I’ve been living a thousand miles away from my family for years now. People often ask me if moving away has made me distant from my parents, and I dismiss them. “I call them all the time,” I say. “Our conversations are better now because we have so much to update on.” But the pandemic pulls me in all directions: to home, to school and to work, inward and outward. My world is very, very small, almost entirely contained to my 900-square-foot apartment, and the world out there is very, very big.
The selling point of technology — and social media in particular — is that it supposedly makes you feel closer to people, that the world is suddenly small when I can connect to my family scattered across the Midwest, my friends in London and Taipei. But that’s when society is functioning as normal.
Instead, Zoomspace reminds us constantly about distance. Enough of my friendships exist primarily over Twitter that I get surprised when I see someone in person. “Oh, right, that’s how tall you are!” It also forces us to stare not-normal in the face and get used to the not-normalcy of our not-lives. Every time I see a friend in person, we circle around each other like we’re in a boxing match. Relationships that once included long hugs and awkward hand-holding are now rendered distant, even adversarial.
The defining pandemic experience, for me, is that even when with people I feel distant from them. Every time we get closer, it becomes more difficult to ignore the remaining distance. Every time I open the door for my COVID test with my foot, I remember.

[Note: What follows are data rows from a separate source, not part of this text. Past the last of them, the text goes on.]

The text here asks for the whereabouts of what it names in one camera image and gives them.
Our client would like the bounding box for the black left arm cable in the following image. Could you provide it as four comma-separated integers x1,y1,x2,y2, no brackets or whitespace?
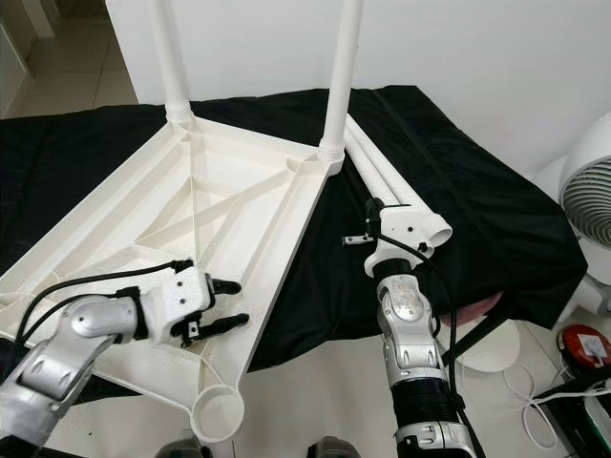
24,260,197,330

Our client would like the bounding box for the white round floor base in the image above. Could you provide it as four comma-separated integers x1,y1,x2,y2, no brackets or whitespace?
439,320,527,374

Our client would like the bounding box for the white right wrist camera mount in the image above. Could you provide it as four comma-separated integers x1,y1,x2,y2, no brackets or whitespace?
372,205,440,280

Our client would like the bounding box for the red round cable reel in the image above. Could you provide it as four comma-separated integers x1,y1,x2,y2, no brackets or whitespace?
561,324,611,374

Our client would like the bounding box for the black equipment case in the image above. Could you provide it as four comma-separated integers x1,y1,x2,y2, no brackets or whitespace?
530,382,611,458

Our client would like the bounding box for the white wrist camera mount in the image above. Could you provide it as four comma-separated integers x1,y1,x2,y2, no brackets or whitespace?
143,265,219,344
372,205,440,280

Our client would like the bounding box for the white round floor fan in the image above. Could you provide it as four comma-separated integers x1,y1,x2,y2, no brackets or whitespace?
539,124,611,316

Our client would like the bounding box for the grey metal pole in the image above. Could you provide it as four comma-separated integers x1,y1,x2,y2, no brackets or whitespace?
444,310,513,369

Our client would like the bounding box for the grey robot leg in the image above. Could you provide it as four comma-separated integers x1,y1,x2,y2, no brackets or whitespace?
305,436,364,458
162,429,216,458

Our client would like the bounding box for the white floor cable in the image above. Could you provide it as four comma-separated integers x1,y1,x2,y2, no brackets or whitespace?
506,363,611,449

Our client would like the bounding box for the black cloth table cover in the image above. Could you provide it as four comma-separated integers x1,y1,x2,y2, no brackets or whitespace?
0,84,588,373

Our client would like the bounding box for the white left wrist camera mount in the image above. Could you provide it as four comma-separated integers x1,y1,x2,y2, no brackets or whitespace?
143,265,219,344

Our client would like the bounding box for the pink plastic piece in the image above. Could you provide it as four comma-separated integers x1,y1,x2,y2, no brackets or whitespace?
453,296,508,322

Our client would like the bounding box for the grey robot left leg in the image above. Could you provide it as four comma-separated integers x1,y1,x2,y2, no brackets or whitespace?
162,429,216,458

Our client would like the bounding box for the grey robot right leg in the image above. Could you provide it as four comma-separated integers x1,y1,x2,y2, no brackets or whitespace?
305,436,364,458

People have frequently described the pandemic experience as one of collective trauma. We’ve all received the emails: “I hope you and your family are healthy.” “In these uncertain times…” “Stay safe!” But even as hundreds of thousands have fallen ill or died, it’s difficult to process that trauma. My grandmother passed away in April. I’m sad about it. My parents are sick. I feel anxious about it. My stepsister is pregnant. I feel excited about it. I feel energetic about my classes, joyous at my new friendships, disappointed at my sleep quantity. But more than anything, the trauma of this moment has caused me to shut off those feelings and relegate them to the backburner of the grueling day-to-day malaise.
I wrote this editorial in the middle of this week’s presidential debate. I was planning to write about Trump’s encouragement of white supremacy, or Biden’s ineffectual politics, or the poor moderation. But instead, I’m writing about how I felt while watching it: defeated, even apathetic. There are so many things to care about. So many wounds worth healing, fights worth having and thoughts worth writing. Sometimes, the emotional weight of caring feels like drowning. There’s a Relient K song that repeats the same refrain about apathy: “Being apathetic is a pathetic way to be / But I don’t care.”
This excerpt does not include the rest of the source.